### [TASK REQUIREMENTS]
Word for word, transcribe the lines below and drop the pictures.

===== SOURCE DATA =====

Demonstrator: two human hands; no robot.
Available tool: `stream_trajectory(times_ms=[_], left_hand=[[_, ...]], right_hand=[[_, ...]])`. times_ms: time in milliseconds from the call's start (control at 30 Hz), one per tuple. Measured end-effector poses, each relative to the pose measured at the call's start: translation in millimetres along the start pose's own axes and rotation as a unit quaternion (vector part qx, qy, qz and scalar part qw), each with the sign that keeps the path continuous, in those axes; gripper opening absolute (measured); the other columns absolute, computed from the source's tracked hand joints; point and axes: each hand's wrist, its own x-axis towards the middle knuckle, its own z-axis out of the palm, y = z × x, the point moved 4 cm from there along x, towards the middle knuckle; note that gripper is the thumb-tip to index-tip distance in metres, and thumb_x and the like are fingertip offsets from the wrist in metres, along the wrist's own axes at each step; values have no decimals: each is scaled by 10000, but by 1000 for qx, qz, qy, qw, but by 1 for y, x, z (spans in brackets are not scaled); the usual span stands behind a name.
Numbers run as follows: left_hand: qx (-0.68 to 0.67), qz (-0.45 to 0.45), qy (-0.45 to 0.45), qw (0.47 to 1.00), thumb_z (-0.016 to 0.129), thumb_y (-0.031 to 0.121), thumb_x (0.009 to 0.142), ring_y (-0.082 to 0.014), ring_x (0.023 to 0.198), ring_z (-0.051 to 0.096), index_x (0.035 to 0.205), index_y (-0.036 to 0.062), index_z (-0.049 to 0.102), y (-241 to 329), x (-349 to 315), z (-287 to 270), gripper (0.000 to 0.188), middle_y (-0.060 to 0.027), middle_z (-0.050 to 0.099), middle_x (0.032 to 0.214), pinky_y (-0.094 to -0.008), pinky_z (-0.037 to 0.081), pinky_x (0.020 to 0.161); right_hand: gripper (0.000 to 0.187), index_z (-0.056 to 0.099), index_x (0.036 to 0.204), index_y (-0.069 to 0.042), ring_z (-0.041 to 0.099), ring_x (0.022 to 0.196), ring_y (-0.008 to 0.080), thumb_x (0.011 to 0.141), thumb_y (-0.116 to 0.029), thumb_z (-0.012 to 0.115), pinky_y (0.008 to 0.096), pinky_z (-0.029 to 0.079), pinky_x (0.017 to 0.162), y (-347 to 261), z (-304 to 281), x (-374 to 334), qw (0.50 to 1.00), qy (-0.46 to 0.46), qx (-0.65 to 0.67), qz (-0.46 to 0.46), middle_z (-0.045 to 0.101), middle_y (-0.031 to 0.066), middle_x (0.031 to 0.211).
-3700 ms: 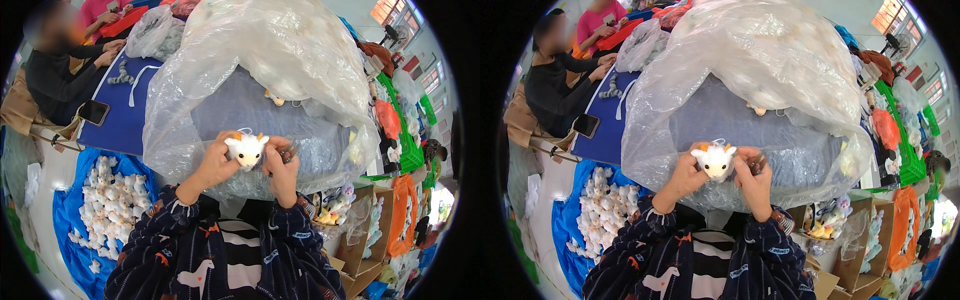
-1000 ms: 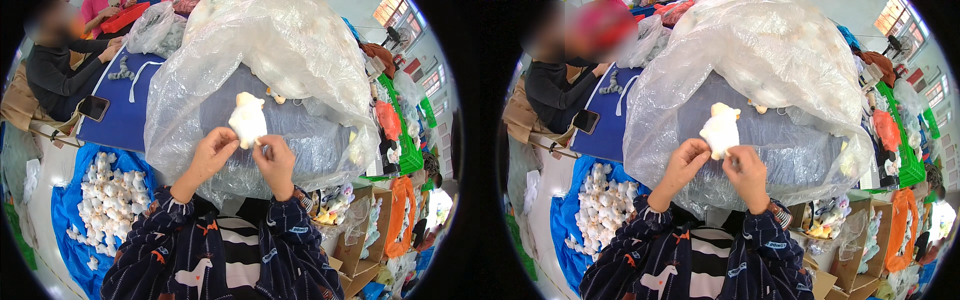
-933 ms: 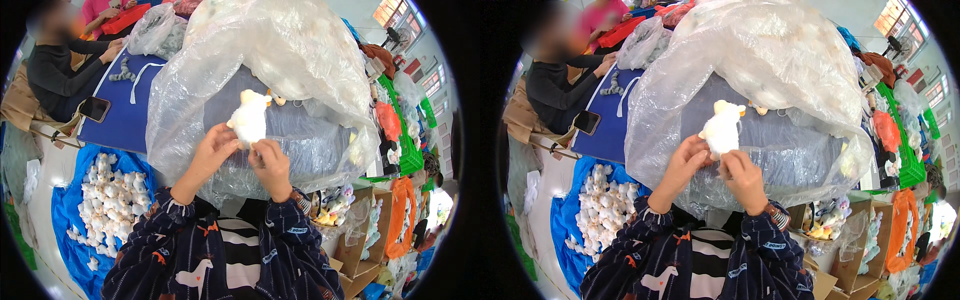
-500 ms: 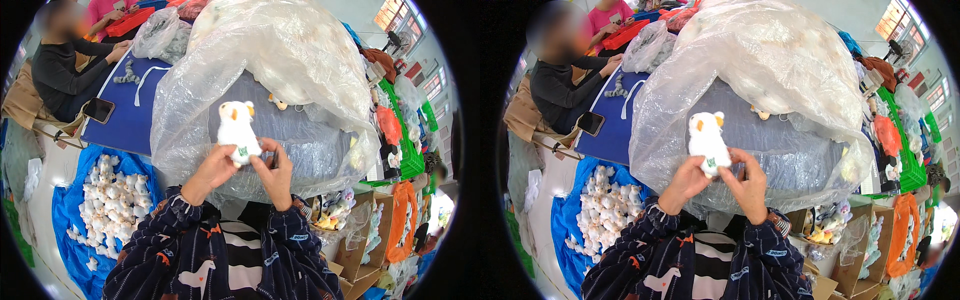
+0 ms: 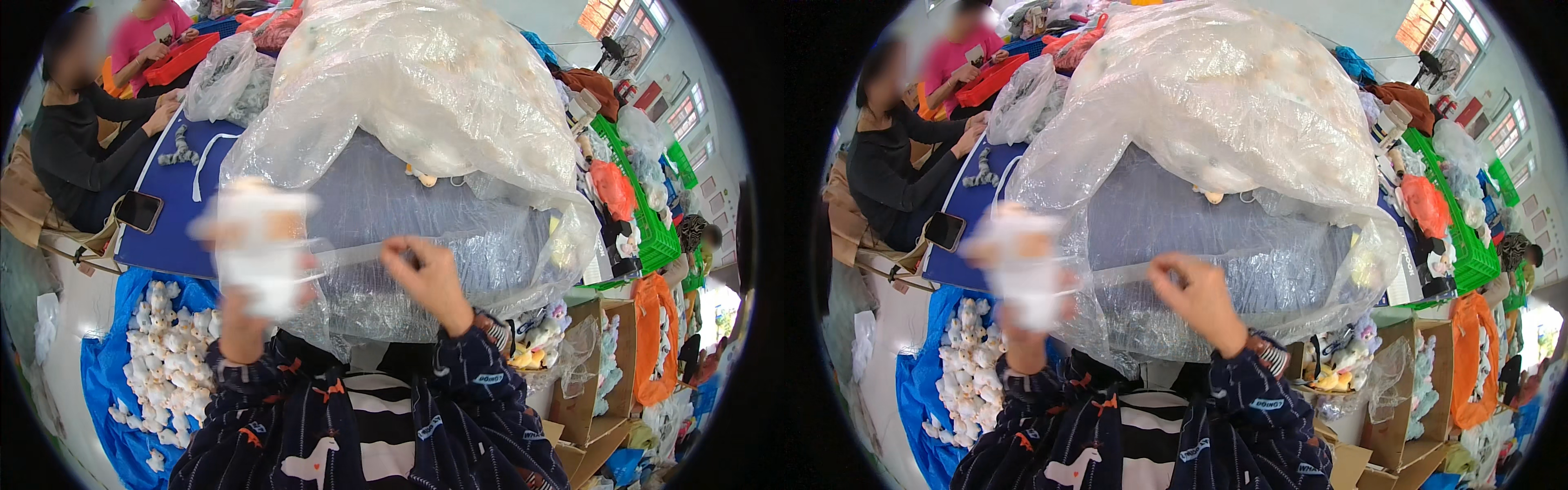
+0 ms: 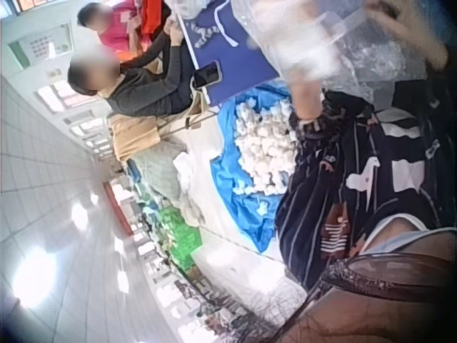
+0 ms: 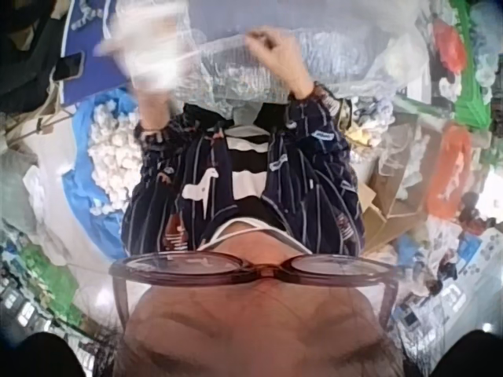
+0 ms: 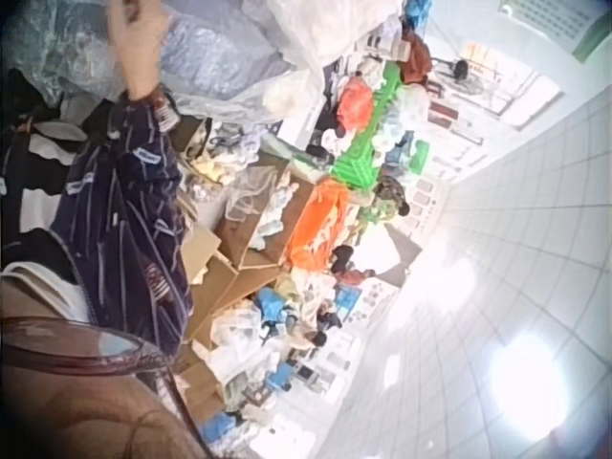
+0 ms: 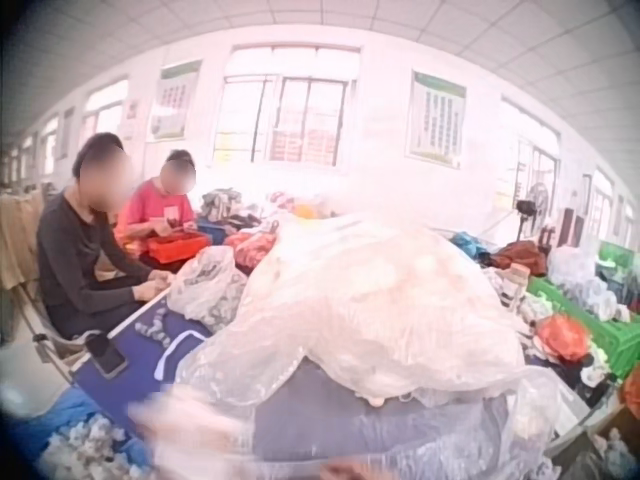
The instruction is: The person uses small scissors to trim loose threads and excess fabric from small white plush toys. They handle each toy one at a time, rotate it to access different sides, and place the finished items into a large plastic bag on the table.
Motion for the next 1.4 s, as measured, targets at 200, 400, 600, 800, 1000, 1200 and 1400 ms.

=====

### [RESULT OF THIS EXERCISE]
Demonstrator: two human hands; no robot.
Available tool: `stream_trajectory(times_ms=[_], left_hand=[[_, ...]], right_hand=[[_, ...]])`. times_ms: time in milliseconds from the call's start (control at 30 Hz), one per tuple. Measured end-effector poses, each relative to the pose measured at the call's start: translation in millimetres along the start pose's own axes and rotation as a unit quaternion (vector part qx, qy, qz and scalar part qw), each with the sign that keeps the path continuous, in those axes; gripper opening absolute (measured); the other columns absolute, computed from the source's tracked hand joints; point and axes: each hand's wrist, its own x-axis towards the middle knuckle, its own z-axis out of the palm, y = z × x, the point moved 4 cm from there along x, towards the middle knuckle; note that gripper is the thumb-tip to index-tip distance in metres, and thumb_x and the like are fingertip offsets from the wrist in metres, along the wrist's own axes at each step; values have no decimals: each is scaled by 10000, but by 1000 for qx, qz, qy, qw, but by 1 for y, x, z (spans in brackets are not scaled); the usual span stands behind a name.
Numbers run as follows: left_hand: qx (-0.68 to 0.67), qz (-0.45 to 0.45), qy (-0.45 to 0.45), qw (0.47 to 1.00), thumb_z (-0.016 to 0.129), thumb_y (-0.031 to 0.121), thumb_x (0.009 to 0.142), ring_y (-0.082 to 0.014), ring_x (0.023 to 0.198), ring_z (-0.051 to 0.096), index_x (0.035 to 0.205), index_y (-0.036 to 0.062), index_z (-0.049 to 0.102), y (-241 to 329), x (-349 to 315), z (-287 to 270), gripper (0.000 to 0.188), middle_y (-0.060 to 0.027), middle_z (-0.050 to 0.099), middle_x (0.032 to 0.214), pinky_y (-0.094 to -0.008), pinky_z (-0.037 to 0.081), pinky_x (0.020 to 0.161); right_hand: gripper (0.000 to 0.187), index_z (-0.056 to 0.099), index_x (0.036 to 0.204), index_y (-0.069 to 0.042), ring_z (-0.041 to 0.099), ring_x (0.022 to 0.196), ring_y (-0.008 to 0.080), thumb_x (0.011 to 0.141), thumb_y (-0.116 to 0.029), thumb_z (-0.012 to 0.115), pinky_y (0.008 to 0.096), pinky_z (-0.029 to 0.079), pinky_x (0.017 to 0.162), y (-347 to 261), z (-304 to 281), x (-374 to 334), qw (0.50 to 1.00), qy (-0.46 to 0.46), qx (-0.65 to 0.67), qz (-0.46 to 0.46), middle_z (-0.045 to 0.101), middle_y (-0.031 to 0.066), middle_x (0.031 to 0.211).
-3700 ms: 
-1000 ms: 
-933 ms: 
-500 ms: 
+0 ms: 
+0 ms: 
+0 ms: 
+0 ms: 
+0 ms: 
The instruction is: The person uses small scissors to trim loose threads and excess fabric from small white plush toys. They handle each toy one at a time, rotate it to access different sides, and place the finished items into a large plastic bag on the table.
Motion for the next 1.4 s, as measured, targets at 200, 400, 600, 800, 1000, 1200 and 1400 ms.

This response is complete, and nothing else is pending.